Is Bill Kristol nuts? Could an independent “real conservative” – like constitutional lawyer and war veteran David French – really run at this late date? Or, for that matter, could Bernie Sanders do so if he is “denied” the Democratic nomination, as some of the Sander-istas are threatening?
The conventional wisdom is “no!” Given the gauntlet of restrictions on ballot access for independent candidates, these “go-it-alone” scenarios seem implausible.
Still, the outsider scenario deserves a closer look. Consider these three factors.
▪ National mood. In the history of U.S. presidential elections, the presence of “third” or outside options has had a surprising effect: Rather than splitting the opposition, outside options can galvanize voters. In 1980, Illinois Congressman John Anderson, a Republican running as an Independent, pulled 6 percent, enough to affect the outcome of several states. Ditto 1912 (Teddy Roosevelt), 1992 (Ross Perot) and, of course, 2000 (Ralph Nader, who got more than 5 percent in 10 states). Independence seems to breed independents.
▪ The rupture between voters and “major” parties. Nationally, 40 percent of voters are “independent,” rejecting a traditional affiliation. If there were another choice, some voters might be tempted to protest by voting for someone else.
▪ The calendar this year favors an independent run. Most states have ballot access deadlines in mid-August, with the earliest being in May (Texas) and June (Illinois, Indiana, North Carolina and New Mexico). The latest deadlines are North Dakota and Rhode Island, both in September.
Usually that pattern would block a post-convention independent run. In 2012, for example, the Democratic convention was held Sept. 3-6; the Republican event was Aug. 27-30. The point is that by the time the conventions are over, the mid-August deadlines are past.
But this year things are very different. The conventions are six weeks earlier: The Republicans meet July 18-21 in Cleveland; the Democrats convene July 25-28 in Philadelphia.
So, let’s play this out. Twenty-five states have filing deadlines on or after Aug. 10. The total requirement for ballot access in those states is about 400,000 registered voters combined, well within the boundaries of possibility if you have $2 million ready to go.
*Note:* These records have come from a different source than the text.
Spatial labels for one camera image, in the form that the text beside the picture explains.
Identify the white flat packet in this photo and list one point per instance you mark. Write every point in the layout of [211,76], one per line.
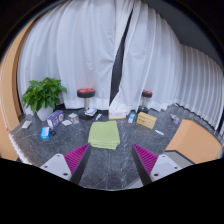
[26,124]

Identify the white ointment tube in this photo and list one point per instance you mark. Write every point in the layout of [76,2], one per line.
[98,117]

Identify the white curtain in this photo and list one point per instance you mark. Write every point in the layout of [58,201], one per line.
[160,60]
[76,50]

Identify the black stool with red seat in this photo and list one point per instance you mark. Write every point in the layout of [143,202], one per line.
[86,93]
[146,94]

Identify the white and orange tissue box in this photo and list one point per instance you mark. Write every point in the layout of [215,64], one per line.
[118,114]

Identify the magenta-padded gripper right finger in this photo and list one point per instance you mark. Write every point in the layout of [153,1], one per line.
[164,165]

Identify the orange wooden counter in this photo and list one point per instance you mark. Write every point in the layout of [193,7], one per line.
[193,140]

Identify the small white and blue box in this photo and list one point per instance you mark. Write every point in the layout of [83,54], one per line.
[131,118]

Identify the yellow cardboard box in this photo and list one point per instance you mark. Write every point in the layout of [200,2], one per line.
[146,120]

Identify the white paper packet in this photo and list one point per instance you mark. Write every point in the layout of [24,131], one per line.
[72,115]

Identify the green towel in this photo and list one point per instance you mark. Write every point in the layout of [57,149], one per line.
[104,134]

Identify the white sachet with orange print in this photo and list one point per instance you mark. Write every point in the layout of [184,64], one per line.
[66,122]

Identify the green potted plant, white pot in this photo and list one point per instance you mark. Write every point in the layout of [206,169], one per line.
[42,93]

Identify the purple cardboard box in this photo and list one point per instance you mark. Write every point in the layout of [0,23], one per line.
[55,120]

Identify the colourful blister pack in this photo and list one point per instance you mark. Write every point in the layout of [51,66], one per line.
[74,120]

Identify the small black round object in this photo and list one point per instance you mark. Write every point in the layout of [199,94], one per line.
[53,132]

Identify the small pinkish bottle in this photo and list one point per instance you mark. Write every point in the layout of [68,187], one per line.
[175,119]

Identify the small white wrapped packet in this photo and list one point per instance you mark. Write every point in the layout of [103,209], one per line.
[159,132]

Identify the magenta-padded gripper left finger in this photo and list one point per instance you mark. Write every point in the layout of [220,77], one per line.
[57,165]

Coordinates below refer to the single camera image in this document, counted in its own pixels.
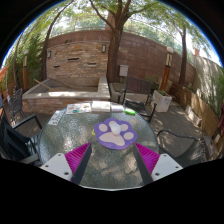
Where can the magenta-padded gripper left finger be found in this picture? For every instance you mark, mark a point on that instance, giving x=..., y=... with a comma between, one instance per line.
x=57, y=166

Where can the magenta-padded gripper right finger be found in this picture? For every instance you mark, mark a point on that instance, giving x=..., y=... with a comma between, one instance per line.
x=166, y=166

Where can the purple paw-print mouse pad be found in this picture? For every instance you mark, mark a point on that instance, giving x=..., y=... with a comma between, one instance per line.
x=113, y=141

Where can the black metal mesh chair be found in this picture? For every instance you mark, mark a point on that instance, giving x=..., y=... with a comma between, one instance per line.
x=186, y=150
x=16, y=143
x=16, y=101
x=136, y=106

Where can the narrow printed paper strip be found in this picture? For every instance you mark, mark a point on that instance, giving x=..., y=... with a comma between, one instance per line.
x=56, y=118

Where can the small white planter box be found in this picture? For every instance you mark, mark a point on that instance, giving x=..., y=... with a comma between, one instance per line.
x=193, y=115

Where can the printed paper leaflet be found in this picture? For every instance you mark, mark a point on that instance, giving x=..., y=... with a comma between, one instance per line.
x=78, y=108

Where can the large white planter box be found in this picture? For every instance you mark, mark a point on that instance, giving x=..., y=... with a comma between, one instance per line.
x=162, y=101

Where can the stone raised basin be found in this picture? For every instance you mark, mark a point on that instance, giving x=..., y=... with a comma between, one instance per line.
x=60, y=96

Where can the white flat box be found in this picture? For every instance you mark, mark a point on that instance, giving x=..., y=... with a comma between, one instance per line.
x=105, y=106
x=96, y=106

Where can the white box with blue edge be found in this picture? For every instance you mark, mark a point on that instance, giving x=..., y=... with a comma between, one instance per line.
x=117, y=108

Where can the wooden stick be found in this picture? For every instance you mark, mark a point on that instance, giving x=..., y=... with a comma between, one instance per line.
x=42, y=84

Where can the dark wooden bench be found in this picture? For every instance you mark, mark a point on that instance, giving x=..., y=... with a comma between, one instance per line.
x=138, y=85

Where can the slim straight tree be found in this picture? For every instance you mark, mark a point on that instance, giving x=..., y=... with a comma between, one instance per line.
x=183, y=60

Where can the slim leaning tree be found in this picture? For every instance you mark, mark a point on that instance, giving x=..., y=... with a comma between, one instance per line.
x=45, y=56

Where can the thick forked tree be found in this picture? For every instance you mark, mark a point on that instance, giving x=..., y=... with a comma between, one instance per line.
x=114, y=56

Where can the wooden lamp post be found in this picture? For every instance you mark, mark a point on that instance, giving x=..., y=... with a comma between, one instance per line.
x=166, y=75

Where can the grey wall utility box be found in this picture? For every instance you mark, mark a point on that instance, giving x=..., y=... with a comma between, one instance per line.
x=123, y=70

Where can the black wall lamp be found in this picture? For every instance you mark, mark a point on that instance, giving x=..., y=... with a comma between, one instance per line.
x=104, y=48
x=49, y=54
If we count the Electoral College votes at stake in the 25 “late filing” states, we get 246. Winning requires 270, a majority of the 538 total. So 2016 can’t be “Independents’ Day”: The late arrival couldn’t win, even if he or she swept all the states where ballot access is possible.
But then the goal might not be to win. All that has to happen is that the outside candidate focuses on, and then wins, a few states, maybe as few as two or three. That might be possible: Hillary Clinton (45 percent) and Donald Trump (56 percent) have “negatives” that are unprecedented for modern major party candidates. The “Anybody But __!” folks on both sides might revolt. It is not hard to imagine that an outsider might get 20 or 30 Electoral College votes, taking one state from each major candidate.
And then? Well, if the race is close, and the “third” candidate manages to take a couple of states, it’s possible nobody wins a majority. The 12th Amendment would then send the election to the House of Representatives, where voting is one-state, one-vote, and the possible candidates would be restricted to the top three Electoral College vote-getters.
Up until now, we have been focused on a brokered convention. But if an outsider catches fire, there might be a brokered election. Remember: The Republicans control 32 House delegations outright. If David French wins just two or three states, he could still wind up as president.
Michael C. Munger is a professor of political science, economics and public policy at Duke University.